A Republican-authored report on alleged financial irregularities within AARP has met with deep resistance among Democratic lawmakers and AARP senior executives.
The report, entitled "Behind the Veil: The AARP America Doesn't Know," alleges that the AARP violated its tax exempt status by, in effect, selling health insurance policies and by actively lobbying for the massive health care law passed by Congress and signed by President Obama last year.
Both those activities, Republicans say, violate the spirit of 501c4 tax-exempt organizations, which are supposed to "promote the common good and social welfare of a community of people."
Confronted with the report during an oversight hearing Friday held by the House Ways and Means Committee, senior AARP managers recoiled at its accusations.
"We do not sell insurance," Barry Rand, chief executive officer of AARP told the committee. He described AARP's insurance related revenues as "royalties."
In such an arrangement, AARP receives a fee from private insurers in exchange for tweaking their policies, accepting an AARP "brand" and selling those polices to AARP members.

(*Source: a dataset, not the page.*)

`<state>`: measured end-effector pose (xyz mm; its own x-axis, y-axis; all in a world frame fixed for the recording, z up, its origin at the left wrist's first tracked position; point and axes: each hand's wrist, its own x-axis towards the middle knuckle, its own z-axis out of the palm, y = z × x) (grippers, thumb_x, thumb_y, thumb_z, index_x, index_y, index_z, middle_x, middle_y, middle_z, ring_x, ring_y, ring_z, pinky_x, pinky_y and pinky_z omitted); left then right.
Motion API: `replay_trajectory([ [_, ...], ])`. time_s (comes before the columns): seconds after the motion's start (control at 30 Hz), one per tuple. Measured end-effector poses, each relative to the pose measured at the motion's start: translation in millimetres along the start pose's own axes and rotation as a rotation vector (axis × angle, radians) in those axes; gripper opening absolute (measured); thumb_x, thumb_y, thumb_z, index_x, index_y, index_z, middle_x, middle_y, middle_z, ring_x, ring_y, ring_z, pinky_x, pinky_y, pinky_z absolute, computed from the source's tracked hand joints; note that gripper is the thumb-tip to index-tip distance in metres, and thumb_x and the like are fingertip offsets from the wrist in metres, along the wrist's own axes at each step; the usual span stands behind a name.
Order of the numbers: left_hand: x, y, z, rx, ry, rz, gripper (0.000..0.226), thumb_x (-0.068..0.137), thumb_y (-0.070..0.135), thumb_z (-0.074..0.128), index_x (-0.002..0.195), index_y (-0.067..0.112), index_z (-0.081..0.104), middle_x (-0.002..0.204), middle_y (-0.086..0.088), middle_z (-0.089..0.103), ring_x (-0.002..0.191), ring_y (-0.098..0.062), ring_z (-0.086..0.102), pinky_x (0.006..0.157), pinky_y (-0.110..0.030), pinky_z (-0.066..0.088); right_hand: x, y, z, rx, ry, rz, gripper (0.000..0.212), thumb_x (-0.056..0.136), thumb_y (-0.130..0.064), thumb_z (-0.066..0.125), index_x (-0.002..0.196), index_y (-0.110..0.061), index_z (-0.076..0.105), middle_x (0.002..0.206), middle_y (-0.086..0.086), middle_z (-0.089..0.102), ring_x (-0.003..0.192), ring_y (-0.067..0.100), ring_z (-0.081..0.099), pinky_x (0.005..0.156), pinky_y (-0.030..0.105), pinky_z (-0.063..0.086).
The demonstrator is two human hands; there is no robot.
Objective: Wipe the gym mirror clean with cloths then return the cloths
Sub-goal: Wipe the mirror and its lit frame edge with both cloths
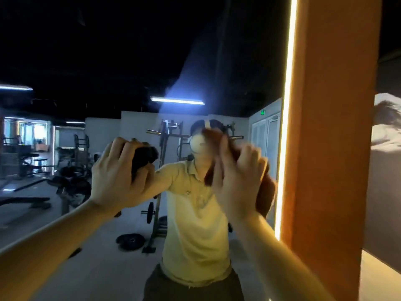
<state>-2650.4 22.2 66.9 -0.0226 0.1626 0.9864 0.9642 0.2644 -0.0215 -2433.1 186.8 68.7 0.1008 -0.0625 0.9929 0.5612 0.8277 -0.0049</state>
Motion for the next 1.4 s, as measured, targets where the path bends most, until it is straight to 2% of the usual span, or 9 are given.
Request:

In 2009, AARP revenues from such royalties amounted to two and a half times the amount the association received from member dues.
Several Democrats on the Committee pointed out that other 501c4 organizations, including The Tea Party Patriots and the grass-roots conservative organization Crossroads GPS -- both of which are opposed to the new health care law -- also enjoy tax-exempt protections.
"This is nothing other than a political witch hunt. I ask my colleagues, who's next? Who else is on your list? My college? Your church? This is a dangerous game to play," Rep. John Lewis, D-Ga., angrily told Republicans on the committee.
Two tax lawyers invited by the committee presented polar opposite views as to whether the report’s allegations should be further investigated.
"My answer is yes," said William Josephson, an expert in charitable donations.
But Frances Hill, director of the Graduate Tax Program at the University of Miami said, "I saw nothing ...in the report that revocation of exemption is likely, probable or warranted."
House Ways and Means Committee staff members told Fox News that the entire AARP report will be handed over to the Internal Revenue Service next week, along with a recommendation for further investigation.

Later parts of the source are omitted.